他试探着问:“副帅,我的死,或者简正明的死,是否对您的计划有帮助?”
“这不是你需要考虑的问题。”虞映寒望向裴希文,“小鹤,我可以这样称呼你吗?”
“当然。”
“小鹤,你还这么年轻,能以异国人的身份做到特派员的位置,有多辛苦,我都知道。所以在这件事上,你什么都不用考虑,点头就行,我需要你充分的信任和配合。”
他把面前那张写满字迹的白纸翻过来,空白的一面朝上。
“再睁开眼,我会给你一个崭新的人生。”
裴希文浑身一震。
“为什么,您为什么要帮我?”
“数据硬盘的事,你也间接地帮了我。”
当时他收到深海联盟的威胁命令,逼他交出晶矿实验室的存量数据,他没办法,让聂维真设定了销毁程序,可还是不放心。结果突然冒出一个盗窃案,把东西偷走了。

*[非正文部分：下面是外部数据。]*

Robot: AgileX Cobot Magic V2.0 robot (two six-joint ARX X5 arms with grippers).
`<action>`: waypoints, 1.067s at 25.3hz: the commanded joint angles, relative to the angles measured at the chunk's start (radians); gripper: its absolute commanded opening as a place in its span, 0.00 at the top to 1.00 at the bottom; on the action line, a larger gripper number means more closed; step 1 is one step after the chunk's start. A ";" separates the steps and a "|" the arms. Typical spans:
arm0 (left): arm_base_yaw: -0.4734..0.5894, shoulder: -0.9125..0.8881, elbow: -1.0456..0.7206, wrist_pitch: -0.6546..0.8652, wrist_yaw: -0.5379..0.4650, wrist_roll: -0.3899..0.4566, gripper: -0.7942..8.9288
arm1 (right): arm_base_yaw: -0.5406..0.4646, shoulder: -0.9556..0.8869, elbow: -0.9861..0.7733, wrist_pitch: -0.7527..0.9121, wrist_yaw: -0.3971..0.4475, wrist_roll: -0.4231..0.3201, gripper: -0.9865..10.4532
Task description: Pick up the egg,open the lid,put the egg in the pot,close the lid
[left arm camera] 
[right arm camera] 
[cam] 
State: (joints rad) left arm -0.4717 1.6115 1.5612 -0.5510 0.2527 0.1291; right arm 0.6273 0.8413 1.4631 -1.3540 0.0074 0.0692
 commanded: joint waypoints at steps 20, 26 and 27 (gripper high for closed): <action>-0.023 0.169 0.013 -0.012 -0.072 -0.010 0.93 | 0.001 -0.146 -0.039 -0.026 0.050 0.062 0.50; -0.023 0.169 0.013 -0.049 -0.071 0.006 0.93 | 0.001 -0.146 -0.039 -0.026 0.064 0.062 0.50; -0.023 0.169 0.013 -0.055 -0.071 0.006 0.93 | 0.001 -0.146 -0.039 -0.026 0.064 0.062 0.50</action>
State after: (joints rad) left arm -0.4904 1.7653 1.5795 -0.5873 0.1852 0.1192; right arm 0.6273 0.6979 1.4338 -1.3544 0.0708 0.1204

裴希文没有声张,也没有透露给深海,算是帮了他一个大忙。
“硬盘是闻祁偷走的。”裴希文说。
虞映寒愣住,“什么?”
“我帮他踩了点,给了他通行证,他凌晨从通风管道钻进贵宾楼,就是为了偷走硬盘。”
虞映寒这才想起来,那天凌晨,他睡得迷迷糊糊,一伸手发现身边没人,刚要醒来,闻祁带着一身的冷气回到他的身边。
这个笨蛋……
嘴还挺严实,平时做个炒鸡蛋都要吹嘘半天,搞出这么大的事,竟然能一声不吭。
正想着,周秘书的电话打了进来,告诉他,闻先生来了,还带了一个人。
虞映寒说:“让他等一下。”
他望向裴希文,没有急着问裴希文的想法,而是问:“想不想见一个人?”
裴希文已经意识到了什么,他点头。
很快,闻祁把简正明带了进来。
简正明五十出头的年纪,已经白发苍苍,但他一看到虞映寒,就露出谄媚的笑容,“副帅,您说的那个深海联盟的信息素改造——”
话说到一半,他才注意到虞映寒桌边站了一个人。
他立马噤了声,狐疑地打量起裴希文。
可能是觉得熟悉,他的目光反复在裴希文的脸上游离,但他没有认出来,只是皱了皱眉头,很快就转移了注意力。
虞映寒问:“改造方案?就在我这里。”
简正明瞬间两眼放光。
虞映寒微微后倚,好整以暇地望着简正明,“给你之前,我想问你一个问题。”
“您说。”
“这么多年,你后悔过吗?有在午夜梦回的时候,想起你的儿子吗?”
简正明的脸色一下子变了,他支吾着没有回答。
虞映寒追问:“如果让你回到七年前,回到手术台,你还会给简鹤注射那一针吗?”
简正明缓缓闭了下眼,又睁开,他说:“会,我的增强剂没有问题,只是差点时间。小鹤的死我责无旁贷,但为了一等公民的地位永固,我不会放弃。”
虞映寒轻笑,目光却是极冷的。
他抬手让闻祁把简正明带出去。
办公室里,两个人都没有说话,安静得落针可闻,还是虞映寒先开了口。
“不用难过,有些亲缘的退出,说不定能给你更好的人生体验。”
“我知道了。”
裴希文不再犹豫,“我听您的安排,副帅,我什么都不想了,只听您的安排。”
虞映寒点头。
裴希文在离开之前,问了虞映寒一个问题:“副帅,您一个人待在深海的那几年,是怎么度过的?”
“一开始带着恨,后来是麻木。”
“然后呢?”
“然后,遇到了闻祁。”
裴希文走出门,正好和探头探脑的闻祁视线相交,闻祁小跑着过来,压着嗓门,气呼呼说:“小鹤哥,你爸真不是东西,你别伤心,我在路上已经把他狠狠折磨一遍了,如果不够解气,我今晚再找人把他揍一顿,卸他一条胳膊!”